怎么才两年没见,这孩子就变成了这副模样?
不是都说朝廷是个大染缸,跳进去的人出来都是一个样子么?
为何这孩子就能“出淤泥更黑,濯清涟更污”,把一个新科进士,一个太子詹事,一个一品国公当成了举手投足就要见血的响马倭寇呢?
你听听那话说的吧,什么叫“灭口”,这话不得背着点人说么?
下一刻。
“弼国公饶命,下官知错了!”
那知县已经“噗通”一声跪倒在地,当即没命的磕头求饶,
“下官不该口无遮拦,下官绝对不会将今日之事禀报上司,下官再也不敢干涉弼国公的家事了!”
呐!
有些人的骨头之所以硬,只是因为敲他的不是铁锤。
“呵呵,你不是知道错了,你只是知道自己要死了。”
鄢懋卿冷笑一声,终是没有下令开火,只是又看向了一众目光惊惧而陌生的亲戚,
“诸位叔伯,岳父大人,还有谁不愿束手就擒,小子给你们一次机会,现在可以站出来。”
这个知县还有用,鄢家与白家这两年从自己起势至今究竟侵吞了多少百姓的田地与财产,还需要从这个知县掌握的田册中逐一核查。
“……”
没有人回答,没有人站出来,甚至没有人敢摆出长辈的架子。
“那就请诸位先随我一同护送爹娘回家吧,回去再说。”
鄢懋卿留下一众英雄营的将士,转身返回了自己的马车。
白露正在车里等待,鄢懋卿握住了她的手,柔声问道:
“夫人,为了我们两家今后几十年的安定顺遂,我今日顺势也给岳父大人一个教训,你不会介意吧?”
“你堂堂一品国公,教训一个草民有何不可?”
白露轻轻用力回应,
“这样也好,免得我这不成器的爹再给咱们跌份,若是因为他拖累了你,岂不也是害了我,我还有何面目再陪伴夫君左右?”
……
已经比鄢懋卿记忆中扩大了两倍有余的鄢府。
早已布置好的灵堂内,鄢懋卿父母的棺木已经摆了进去,尚未瞻仰遗容,正是进入入殓的环节。
在一众亲戚、亲家与县衙官吏忐忑不安的心情中。
鄢懋卿领着白露神色肃穆的来到堂前,一同跪在身来认真的行孝子跪礼:
“爹!娘!孩儿不孝,终于送你们回到家了!”
“恳请爹娘在奈何桥上走的慢些,再给孩儿一些时间,孩儿定将仇人一个一个送去与你们同行,绝不教你们路上孤单!”
“今日,孩儿便先将这些害死你们的仇人送过去!”
说着话的同时,鄢懋卿并未回头,却忽然抬起手来指向了身后这群亲戚、亲家和县衙官吏所在的方向。
“?!”
众人闻言又皆是一惊。
鄢懋卿果真是疯了么,怎么将他们认作了杀父杀母的仇人?
“跪下!”
英雄营将士一声暴喝,当即吓得众人齐齐跪倒。
“景卿……不,弼国公,这话怎么说的,咱们都是互相帮衬的血亲,咋是害死你爹娘的仇人了?”
鄢家的一众家眷更不明白怎么回事,年纪最大的大伯母忍不住问道。
“大伯母,你可知前些日子皇上才拜了我作国公,为何又将我招做驸马?”
鄢懋卿行罢孝子跪礼,站起身来看向众人,
“你可知一旦我做了驸马,除却能够保留国公爵位,其余的权力与官职都将罢黜,皇上此举究竟又是为何?”
“皆是因为你们!”
“鄢家、白家在丰城所行之事,早已被皇上所知,皇上将我的权力与官职罢黜之后,下一步要收拾的便是你们,你们一个也逃不脱!”
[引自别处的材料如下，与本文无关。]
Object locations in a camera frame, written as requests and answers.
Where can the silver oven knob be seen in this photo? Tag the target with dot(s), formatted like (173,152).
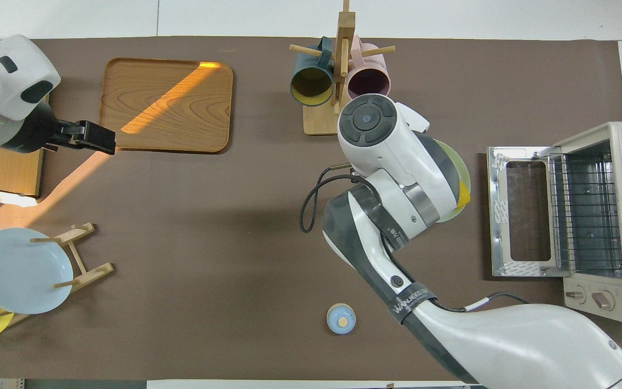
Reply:
(575,295)
(603,300)

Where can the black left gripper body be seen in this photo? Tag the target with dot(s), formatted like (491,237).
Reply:
(95,138)

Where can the wooden serving tray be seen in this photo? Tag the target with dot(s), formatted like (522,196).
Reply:
(181,108)

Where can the brown table mat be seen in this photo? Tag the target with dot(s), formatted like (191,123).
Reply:
(208,243)

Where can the yellow corn cob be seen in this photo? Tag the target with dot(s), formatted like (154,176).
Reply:
(465,195)

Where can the pale green plate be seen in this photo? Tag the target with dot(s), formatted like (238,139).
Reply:
(459,167)

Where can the pink mug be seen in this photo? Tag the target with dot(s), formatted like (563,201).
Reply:
(369,81)

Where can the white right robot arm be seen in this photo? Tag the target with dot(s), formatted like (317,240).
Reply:
(386,140)

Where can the dark blue mug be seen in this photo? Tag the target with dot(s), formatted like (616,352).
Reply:
(311,86)

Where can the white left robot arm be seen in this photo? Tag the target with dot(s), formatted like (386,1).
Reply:
(3,92)

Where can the glass oven door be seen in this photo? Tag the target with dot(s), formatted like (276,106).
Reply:
(527,210)

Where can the wooden plate rack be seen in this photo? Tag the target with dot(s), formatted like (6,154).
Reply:
(81,267)

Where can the light blue plate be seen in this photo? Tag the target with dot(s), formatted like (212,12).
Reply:
(19,270)

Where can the wooden mug rack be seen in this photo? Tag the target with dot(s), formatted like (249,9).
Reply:
(319,121)
“若不是因为你们,便不会有这场婚事,我爹我娘便不必上京!”
“我爹我娘若不上京,便不会途经常州,又怎会遭遇如此劫难!”
“你们这每一个人,办的每一件事,都是害死我爹我娘的帮凶,都是我的仇人!”
“我不怕你们狡辩,甚至不需亲自动手!”
“如今我已因此丁忧居丧,皇上即使不用将我招做驸马,我亦已失去了权力与官职,接下来很快便轮到你们!”
“我有丹书铁劵傍身,你们有什么东西?”
“我若是你们,今日便在我爹我娘灵堂前自尽谢罪,如此或许还能落得一个痛快!”